■ **EXERCISE DIRECTIONS**: Line by line, transcribe the data shown below.

Stored records:
[Start of section]

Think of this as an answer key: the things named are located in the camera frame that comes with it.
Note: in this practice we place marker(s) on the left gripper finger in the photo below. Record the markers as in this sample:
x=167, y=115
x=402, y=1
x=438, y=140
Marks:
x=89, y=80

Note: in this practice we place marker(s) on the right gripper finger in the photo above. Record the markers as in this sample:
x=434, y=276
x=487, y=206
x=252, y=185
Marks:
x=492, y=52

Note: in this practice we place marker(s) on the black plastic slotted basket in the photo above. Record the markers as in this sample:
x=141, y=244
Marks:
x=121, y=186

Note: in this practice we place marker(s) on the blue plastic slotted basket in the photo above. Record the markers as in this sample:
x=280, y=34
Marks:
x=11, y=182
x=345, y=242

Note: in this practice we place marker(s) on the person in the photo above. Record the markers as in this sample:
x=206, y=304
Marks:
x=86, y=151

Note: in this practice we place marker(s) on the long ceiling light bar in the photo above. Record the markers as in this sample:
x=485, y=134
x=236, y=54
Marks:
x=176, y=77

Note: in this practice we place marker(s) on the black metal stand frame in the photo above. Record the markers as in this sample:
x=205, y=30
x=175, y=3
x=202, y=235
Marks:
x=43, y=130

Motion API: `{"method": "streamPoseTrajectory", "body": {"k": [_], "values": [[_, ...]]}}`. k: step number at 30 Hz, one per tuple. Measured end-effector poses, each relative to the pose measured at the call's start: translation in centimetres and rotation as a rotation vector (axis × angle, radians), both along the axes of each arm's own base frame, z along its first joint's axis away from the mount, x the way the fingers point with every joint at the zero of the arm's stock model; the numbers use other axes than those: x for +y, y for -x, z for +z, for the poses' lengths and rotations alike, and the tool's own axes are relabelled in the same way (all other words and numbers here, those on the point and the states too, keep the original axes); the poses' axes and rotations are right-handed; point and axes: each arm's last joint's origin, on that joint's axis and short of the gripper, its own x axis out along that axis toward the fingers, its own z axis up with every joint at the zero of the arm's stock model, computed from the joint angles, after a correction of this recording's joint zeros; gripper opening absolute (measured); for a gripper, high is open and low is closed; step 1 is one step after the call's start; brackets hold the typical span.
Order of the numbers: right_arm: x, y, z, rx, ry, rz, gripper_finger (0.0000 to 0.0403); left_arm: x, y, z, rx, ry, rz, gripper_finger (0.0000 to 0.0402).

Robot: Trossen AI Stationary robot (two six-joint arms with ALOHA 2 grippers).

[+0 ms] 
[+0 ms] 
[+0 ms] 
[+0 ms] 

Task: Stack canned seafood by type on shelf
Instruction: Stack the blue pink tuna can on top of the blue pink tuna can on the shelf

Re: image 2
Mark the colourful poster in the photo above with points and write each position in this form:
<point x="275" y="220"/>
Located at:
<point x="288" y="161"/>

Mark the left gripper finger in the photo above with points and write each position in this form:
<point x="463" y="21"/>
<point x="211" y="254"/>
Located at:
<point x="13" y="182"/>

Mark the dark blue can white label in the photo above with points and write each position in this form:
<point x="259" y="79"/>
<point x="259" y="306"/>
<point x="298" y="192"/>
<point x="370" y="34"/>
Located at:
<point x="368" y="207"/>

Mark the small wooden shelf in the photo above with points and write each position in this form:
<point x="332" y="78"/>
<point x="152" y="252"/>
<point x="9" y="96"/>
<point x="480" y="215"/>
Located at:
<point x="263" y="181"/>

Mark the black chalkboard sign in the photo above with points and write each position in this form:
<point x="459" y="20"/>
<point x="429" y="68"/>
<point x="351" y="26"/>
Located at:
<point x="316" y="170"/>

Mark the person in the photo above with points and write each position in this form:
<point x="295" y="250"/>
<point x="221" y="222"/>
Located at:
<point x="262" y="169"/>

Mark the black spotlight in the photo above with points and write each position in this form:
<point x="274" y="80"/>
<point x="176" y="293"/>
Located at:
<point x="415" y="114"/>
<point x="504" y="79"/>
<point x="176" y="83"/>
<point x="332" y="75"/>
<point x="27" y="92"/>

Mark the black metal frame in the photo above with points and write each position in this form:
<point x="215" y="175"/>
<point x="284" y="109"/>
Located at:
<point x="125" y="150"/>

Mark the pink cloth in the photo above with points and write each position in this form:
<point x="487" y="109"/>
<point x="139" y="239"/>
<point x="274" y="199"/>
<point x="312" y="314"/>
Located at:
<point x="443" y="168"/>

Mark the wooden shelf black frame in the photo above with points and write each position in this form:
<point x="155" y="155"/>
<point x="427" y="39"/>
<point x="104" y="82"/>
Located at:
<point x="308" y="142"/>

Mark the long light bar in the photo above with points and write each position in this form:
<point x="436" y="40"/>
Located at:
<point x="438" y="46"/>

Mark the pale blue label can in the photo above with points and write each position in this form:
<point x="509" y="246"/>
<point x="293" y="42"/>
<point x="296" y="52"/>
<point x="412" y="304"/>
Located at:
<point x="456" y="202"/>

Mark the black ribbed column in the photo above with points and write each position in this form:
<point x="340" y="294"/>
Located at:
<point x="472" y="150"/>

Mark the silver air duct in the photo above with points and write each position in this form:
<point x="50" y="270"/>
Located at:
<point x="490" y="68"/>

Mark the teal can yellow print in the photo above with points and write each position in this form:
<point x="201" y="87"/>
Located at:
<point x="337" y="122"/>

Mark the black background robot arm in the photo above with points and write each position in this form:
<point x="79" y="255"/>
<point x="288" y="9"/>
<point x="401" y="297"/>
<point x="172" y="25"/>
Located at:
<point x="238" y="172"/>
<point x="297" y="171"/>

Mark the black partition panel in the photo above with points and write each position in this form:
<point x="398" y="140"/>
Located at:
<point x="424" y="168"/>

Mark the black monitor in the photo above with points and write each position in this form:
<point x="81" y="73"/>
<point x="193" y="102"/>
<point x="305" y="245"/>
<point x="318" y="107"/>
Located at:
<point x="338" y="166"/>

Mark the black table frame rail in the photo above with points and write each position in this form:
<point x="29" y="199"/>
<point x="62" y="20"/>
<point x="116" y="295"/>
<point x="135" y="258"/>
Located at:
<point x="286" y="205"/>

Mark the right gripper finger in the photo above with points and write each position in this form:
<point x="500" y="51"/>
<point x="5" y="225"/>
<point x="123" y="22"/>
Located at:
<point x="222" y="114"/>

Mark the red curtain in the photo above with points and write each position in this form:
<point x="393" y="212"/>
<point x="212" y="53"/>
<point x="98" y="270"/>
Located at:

[End of section]

■ **WORKED SOLUTION**:
Think of this as an answer key: the things named are located in the camera frame that comes with it.
Note: in this practice we place marker(s) on the left gripper finger in the photo below. Record the markers as in this sample:
x=167, y=115
x=402, y=1
x=438, y=140
Marks:
x=89, y=80

Note: in this practice we place marker(s) on the right gripper finger in the photo above. Record the markers as in this sample:
x=434, y=276
x=487, y=206
x=252, y=185
Marks:
x=492, y=52

Note: in this practice we place marker(s) on the black plastic slotted basket in the photo above. Record the markers as in this sample:
x=141, y=244
Marks:
x=121, y=186

Note: in this practice we place marker(s) on the blue plastic slotted basket in the photo above. Record the markers as in this sample:
x=280, y=34
Marks:
x=11, y=182
x=345, y=242

Note: in this practice we place marker(s) on the person in the photo above. Record the markers as in this sample:
x=206, y=304
Marks:
x=86, y=151

Note: in this practice we place marker(s) on the long ceiling light bar in the photo above. Record the markers as in this sample:
x=485, y=134
x=236, y=54
Marks:
x=176, y=77

Note: in this practice we place marker(s) on the black metal stand frame in the photo above. Record the markers as in this sample:
x=205, y=30
x=175, y=3
x=202, y=235
Marks:
x=43, y=130

Motion API: `{"method": "streamPoseTrajectory", "body": {"k": [_], "values": [[_, ...]]}}`. k: step number at 30 Hz, one per tuple. Measured end-effector poses, each relative to the pose measured at the call's start: translation in centimetres and rotation as a rotation vector (axis × angle, radians), both along the axes of each arm's own base frame, z along its first joint's axis away from the mount, x the way the fingers point with every joint at the zero of the arm's stock model; the numbers use other axes than those: x for +y, y for -x, z for +z, for the poses' lengths and rotations alike, and the tool's own axes are relabelled in the same way (all other words and numbers here, those on the point and the states too, keep the original axes); the poses' axes and rotations are right-handed; point and axes: each arm's last joint's origin, on that joint's axis and short of the gripper, its own x axis out along that axis toward the fingers, its own z axis up with every joint at the zero of the arm's stock model, computed from the joint angles, after a correction of this recording's joint zeros; gripper opening absolute (measured); for a gripper, high is open and low is closed; step 1 is one step after the call's start; brackets hold the typical span.
Order of the numbers: right_arm: x, y, z, rx, ry, rz, gripper_finger (0.0000 to 0.0403); left_arm: x, y, z, rx, ry, rz, gripper_finger (0.0000 to 0.0402).

Robot: Trossen AI Stationary robot (two six-joint arms with ALOHA 2 grippers).

[+0 ms] 
[+0 ms] 
[+0 ms] 
[+0 ms] 

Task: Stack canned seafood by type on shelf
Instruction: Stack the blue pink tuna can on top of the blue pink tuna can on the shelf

Re: image 2
Mark the colourful poster in the photo above with points and write each position in this form:
<point x="275" y="220"/>
Located at:
<point x="288" y="161"/>

Mark the left gripper finger in the photo above with points and write each position in this form:
<point x="463" y="21"/>
<point x="211" y="254"/>
Located at:
<point x="13" y="182"/>

Mark the dark blue can white label in the photo above with points and write each position in this form:
<point x="259" y="79"/>
<point x="259" y="306"/>
<point x="298" y="192"/>
<point x="370" y="34"/>
Located at:
<point x="368" y="207"/>

Mark the small wooden shelf in the photo above with points and write each position in this form:
<point x="332" y="78"/>
<point x="152" y="252"/>
<point x="9" y="96"/>
<point x="480" y="215"/>
Located at:
<point x="263" y="181"/>

Mark the black chalkboard sign in the photo above with points and write each position in this form:
<point x="459" y="20"/>
<point x="429" y="68"/>
<point x="351" y="26"/>
Located at:
<point x="316" y="170"/>

Mark the person in the photo above with points and write each position in this form:
<point x="295" y="250"/>
<point x="221" y="222"/>
Located at:
<point x="262" y="169"/>

Mark the black spotlight in the photo above with points and write each position in this form:
<point x="274" y="80"/>
<point x="176" y="293"/>
Located at:
<point x="415" y="114"/>
<point x="504" y="79"/>
<point x="176" y="83"/>
<point x="332" y="75"/>
<point x="27" y="92"/>

Mark the black metal frame in the photo above with points and write each position in this form:
<point x="215" y="175"/>
<point x="284" y="109"/>
Located at:
<point x="125" y="150"/>

Mark the pink cloth in the photo above with points and write each position in this form:
<point x="487" y="109"/>
<point x="139" y="239"/>
<point x="274" y="199"/>
<point x="312" y="314"/>
Located at:
<point x="443" y="168"/>

Mark the wooden shelf black frame in the photo above with points and write each position in this form:
<point x="155" y="155"/>
<point x="427" y="39"/>
<point x="104" y="82"/>
Located at:
<point x="308" y="142"/>

Mark the long light bar in the photo above with points and write each position in this form:
<point x="436" y="40"/>
Located at:
<point x="438" y="46"/>

Mark the pale blue label can in the photo above with points and write each position in this form:
<point x="509" y="246"/>
<point x="293" y="42"/>
<point x="296" y="52"/>
<point x="412" y="304"/>
Located at:
<point x="456" y="202"/>

Mark the black ribbed column in the photo above with points and write each position in this form:
<point x="340" y="294"/>
Located at:
<point x="472" y="150"/>

Mark the silver air duct in the photo above with points and write each position in this form:
<point x="50" y="270"/>
Located at:
<point x="490" y="68"/>

Mark the teal can yellow print in the photo above with points and write each position in this form:
<point x="201" y="87"/>
Located at:
<point x="337" y="122"/>

Mark the black background robot arm in the photo above with points and write each position in this form:
<point x="79" y="255"/>
<point x="288" y="9"/>
<point x="401" y="297"/>
<point x="172" y="25"/>
Located at:
<point x="238" y="172"/>
<point x="297" y="171"/>

Mark the black partition panel in the photo above with points and write each position in this form:
<point x="398" y="140"/>
Located at:
<point x="424" y="168"/>

Mark the black monitor in the photo above with points and write each position in this form:
<point x="81" y="73"/>
<point x="193" y="102"/>
<point x="305" y="245"/>
<point x="318" y="107"/>
Located at:
<point x="338" y="166"/>

Mark the black table frame rail in the photo above with points and write each position in this form:
<point x="29" y="199"/>
<point x="62" y="20"/>
<point x="116" y="295"/>
<point x="135" y="258"/>
Located at:
<point x="286" y="205"/>

Mark the right gripper finger in the photo above with points and write each position in this form:
<point x="500" y="51"/>
<point x="5" y="225"/>
<point x="123" y="22"/>
Located at:
<point x="222" y="114"/>

Mark the red curtain in the photo above with points and write each position in this form:
<point x="393" y="212"/>
<point x="212" y="53"/>
<point x="98" y="270"/>
Located at:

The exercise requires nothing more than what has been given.